■ Problem to work on
Copy out every line of the data that has the word "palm" somewhere in it.

Saved data entries:
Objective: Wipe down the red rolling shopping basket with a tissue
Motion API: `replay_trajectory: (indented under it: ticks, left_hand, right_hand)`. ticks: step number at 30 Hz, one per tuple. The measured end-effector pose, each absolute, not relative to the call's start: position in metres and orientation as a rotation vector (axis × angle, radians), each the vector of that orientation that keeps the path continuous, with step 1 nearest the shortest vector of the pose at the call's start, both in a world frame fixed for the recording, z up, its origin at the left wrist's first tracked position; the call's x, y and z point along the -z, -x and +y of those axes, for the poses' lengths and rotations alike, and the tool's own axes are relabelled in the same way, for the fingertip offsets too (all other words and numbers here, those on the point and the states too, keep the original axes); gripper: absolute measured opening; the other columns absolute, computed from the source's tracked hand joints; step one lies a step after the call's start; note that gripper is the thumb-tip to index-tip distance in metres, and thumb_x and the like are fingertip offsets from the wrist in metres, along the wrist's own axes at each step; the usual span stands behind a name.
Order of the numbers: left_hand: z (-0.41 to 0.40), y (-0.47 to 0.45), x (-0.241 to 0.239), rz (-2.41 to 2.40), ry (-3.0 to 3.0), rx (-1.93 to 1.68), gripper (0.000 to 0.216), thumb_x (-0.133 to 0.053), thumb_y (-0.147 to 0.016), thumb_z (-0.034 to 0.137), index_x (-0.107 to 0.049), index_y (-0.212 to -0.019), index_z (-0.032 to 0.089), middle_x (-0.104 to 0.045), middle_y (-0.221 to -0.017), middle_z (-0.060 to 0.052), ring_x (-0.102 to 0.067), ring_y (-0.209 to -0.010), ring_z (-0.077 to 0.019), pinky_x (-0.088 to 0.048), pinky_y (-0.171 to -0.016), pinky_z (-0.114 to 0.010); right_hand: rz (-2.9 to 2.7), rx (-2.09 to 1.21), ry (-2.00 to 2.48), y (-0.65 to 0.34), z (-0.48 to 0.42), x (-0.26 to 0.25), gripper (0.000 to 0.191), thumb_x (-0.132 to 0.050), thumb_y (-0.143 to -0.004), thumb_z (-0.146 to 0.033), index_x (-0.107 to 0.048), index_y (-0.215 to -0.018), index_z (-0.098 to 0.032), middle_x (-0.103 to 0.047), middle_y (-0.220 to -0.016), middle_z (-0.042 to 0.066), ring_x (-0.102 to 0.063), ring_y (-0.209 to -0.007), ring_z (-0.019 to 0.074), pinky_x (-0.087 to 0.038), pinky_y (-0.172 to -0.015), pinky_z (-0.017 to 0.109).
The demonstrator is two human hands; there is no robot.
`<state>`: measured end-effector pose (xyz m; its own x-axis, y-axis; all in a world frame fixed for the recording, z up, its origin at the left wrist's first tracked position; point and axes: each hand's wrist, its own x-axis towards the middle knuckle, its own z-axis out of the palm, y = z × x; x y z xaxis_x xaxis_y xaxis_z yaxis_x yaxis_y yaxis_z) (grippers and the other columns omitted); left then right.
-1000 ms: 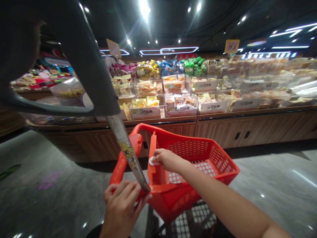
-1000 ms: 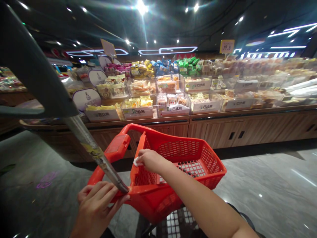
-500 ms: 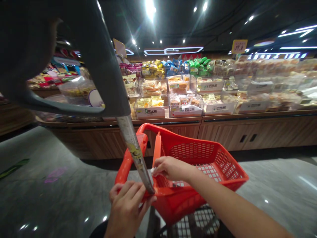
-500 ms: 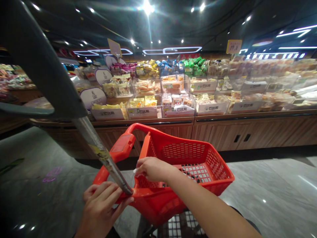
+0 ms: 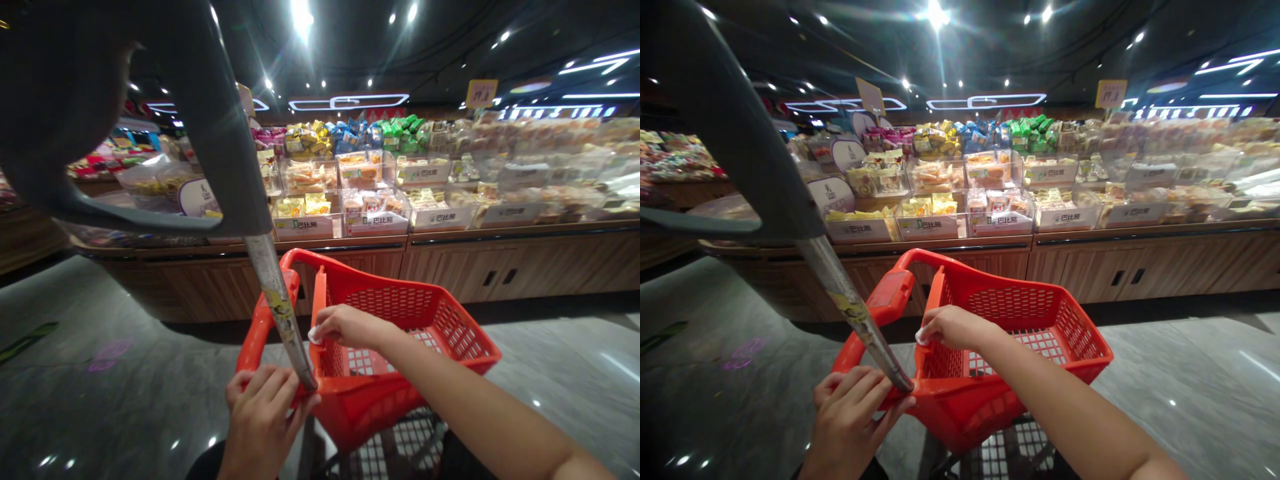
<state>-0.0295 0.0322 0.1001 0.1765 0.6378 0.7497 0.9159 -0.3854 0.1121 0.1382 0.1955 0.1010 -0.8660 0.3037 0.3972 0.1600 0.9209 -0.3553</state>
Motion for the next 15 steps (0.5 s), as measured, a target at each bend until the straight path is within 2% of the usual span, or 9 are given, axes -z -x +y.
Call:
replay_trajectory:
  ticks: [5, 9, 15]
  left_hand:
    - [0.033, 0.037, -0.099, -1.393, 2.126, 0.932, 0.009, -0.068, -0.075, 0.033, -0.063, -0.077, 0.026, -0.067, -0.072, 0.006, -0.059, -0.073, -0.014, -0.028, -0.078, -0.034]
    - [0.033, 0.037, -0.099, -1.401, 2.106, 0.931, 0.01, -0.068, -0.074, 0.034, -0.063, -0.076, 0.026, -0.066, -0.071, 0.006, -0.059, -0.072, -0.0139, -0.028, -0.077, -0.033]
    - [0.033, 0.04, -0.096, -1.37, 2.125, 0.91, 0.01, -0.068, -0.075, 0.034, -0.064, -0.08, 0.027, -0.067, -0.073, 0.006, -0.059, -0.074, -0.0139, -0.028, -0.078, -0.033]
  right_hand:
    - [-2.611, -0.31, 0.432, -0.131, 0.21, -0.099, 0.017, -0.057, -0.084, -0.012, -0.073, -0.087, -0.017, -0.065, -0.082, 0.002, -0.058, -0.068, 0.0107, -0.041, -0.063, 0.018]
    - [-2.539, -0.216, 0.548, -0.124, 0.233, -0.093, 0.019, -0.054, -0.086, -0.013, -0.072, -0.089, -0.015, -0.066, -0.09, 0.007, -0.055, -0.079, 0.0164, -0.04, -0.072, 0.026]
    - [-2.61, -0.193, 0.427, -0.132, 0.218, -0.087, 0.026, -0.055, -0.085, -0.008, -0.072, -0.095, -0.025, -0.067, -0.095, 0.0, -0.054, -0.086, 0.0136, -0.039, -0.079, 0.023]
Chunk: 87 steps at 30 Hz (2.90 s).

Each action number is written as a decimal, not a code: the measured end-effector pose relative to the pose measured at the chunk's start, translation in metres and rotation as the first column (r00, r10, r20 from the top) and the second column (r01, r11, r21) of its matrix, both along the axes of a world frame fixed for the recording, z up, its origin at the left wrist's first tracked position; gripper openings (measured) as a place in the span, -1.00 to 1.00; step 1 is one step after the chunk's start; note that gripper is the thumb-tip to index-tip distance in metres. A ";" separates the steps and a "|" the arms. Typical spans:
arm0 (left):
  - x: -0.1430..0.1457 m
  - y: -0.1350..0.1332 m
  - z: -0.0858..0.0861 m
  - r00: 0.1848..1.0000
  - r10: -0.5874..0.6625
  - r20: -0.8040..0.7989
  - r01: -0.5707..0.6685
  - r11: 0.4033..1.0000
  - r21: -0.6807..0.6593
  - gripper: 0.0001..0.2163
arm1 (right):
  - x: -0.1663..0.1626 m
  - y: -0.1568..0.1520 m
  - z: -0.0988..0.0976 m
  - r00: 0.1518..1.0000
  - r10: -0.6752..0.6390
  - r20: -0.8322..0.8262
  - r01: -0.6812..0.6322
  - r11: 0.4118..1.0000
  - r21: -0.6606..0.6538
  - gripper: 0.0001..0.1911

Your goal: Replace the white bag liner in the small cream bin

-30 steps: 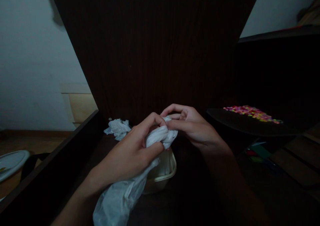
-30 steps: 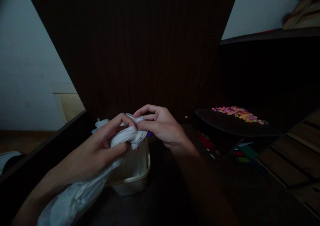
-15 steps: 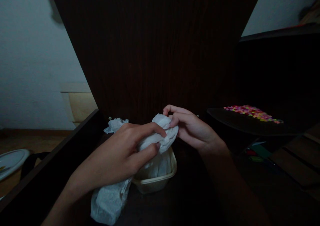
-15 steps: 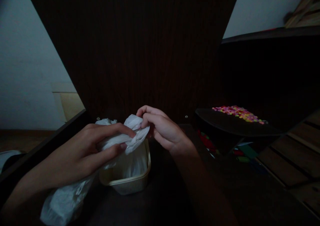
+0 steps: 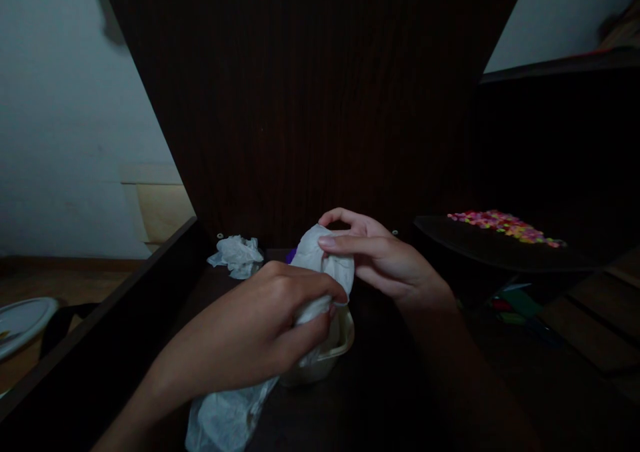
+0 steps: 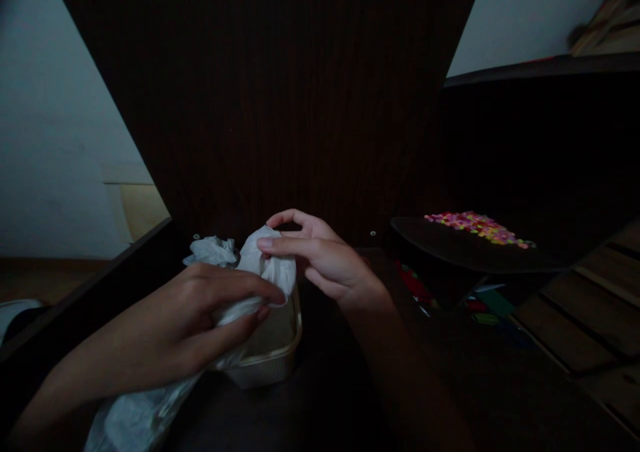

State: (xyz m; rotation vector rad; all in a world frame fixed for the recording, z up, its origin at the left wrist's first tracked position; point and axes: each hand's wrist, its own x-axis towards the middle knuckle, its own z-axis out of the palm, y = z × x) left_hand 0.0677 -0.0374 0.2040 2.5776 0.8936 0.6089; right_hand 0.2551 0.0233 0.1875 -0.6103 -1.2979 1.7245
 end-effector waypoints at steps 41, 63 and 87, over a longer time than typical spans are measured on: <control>-0.060 0.009 0.019 0.993 0.017 -0.113 -0.023 0.999 -0.045 -0.77 | 0.005 -0.004 -0.002 0.977 -0.031 0.210 -0.004 0.987 0.163 -0.49; -0.037 0.052 -0.011 0.907 0.420 0.036 -0.396 0.820 0.413 -0.82 | -0.009 -0.006 -0.007 0.956 0.003 0.293 -0.067 0.976 0.208 -0.65; -0.009 0.060 -0.034 0.698 0.333 0.634 -0.214 0.942 -0.258 -0.82 | -0.012 -0.005 -0.009 0.958 -0.044 0.285 -0.028 0.970 0.242 -0.68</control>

■ The answer
`<state>`: measured end-effector pose (xyz m; its own x-axis, y-axis; all in a world frame fixed for the recording, z up, its origin at the left wrist's first tracked position; point and axes: each hand's wrist, its own x-axis towards the middle knuckle, its own z-axis out of the palm, y = z × x; x y z xaxis_x xaxis_y xaxis_z yaxis_x yaxis_y yaxis_z) (grippers and the other columns omitted); left then right.
State: (xyz m; rotation vector rad; all in a world frame fixed for the recording, z up, its origin at the left wrist's first tracked position; point and axes: each hand's wrist, its own x-axis towards the middle knuckle, its own z-axis out of the palm, y = z × x) left_hand 0.0677 -0.0374 0.2040 2.5776 0.8936 0.6089; right_hand 0.2551 0.0233 0.1875 -0.6103 -1.2979 1.7245

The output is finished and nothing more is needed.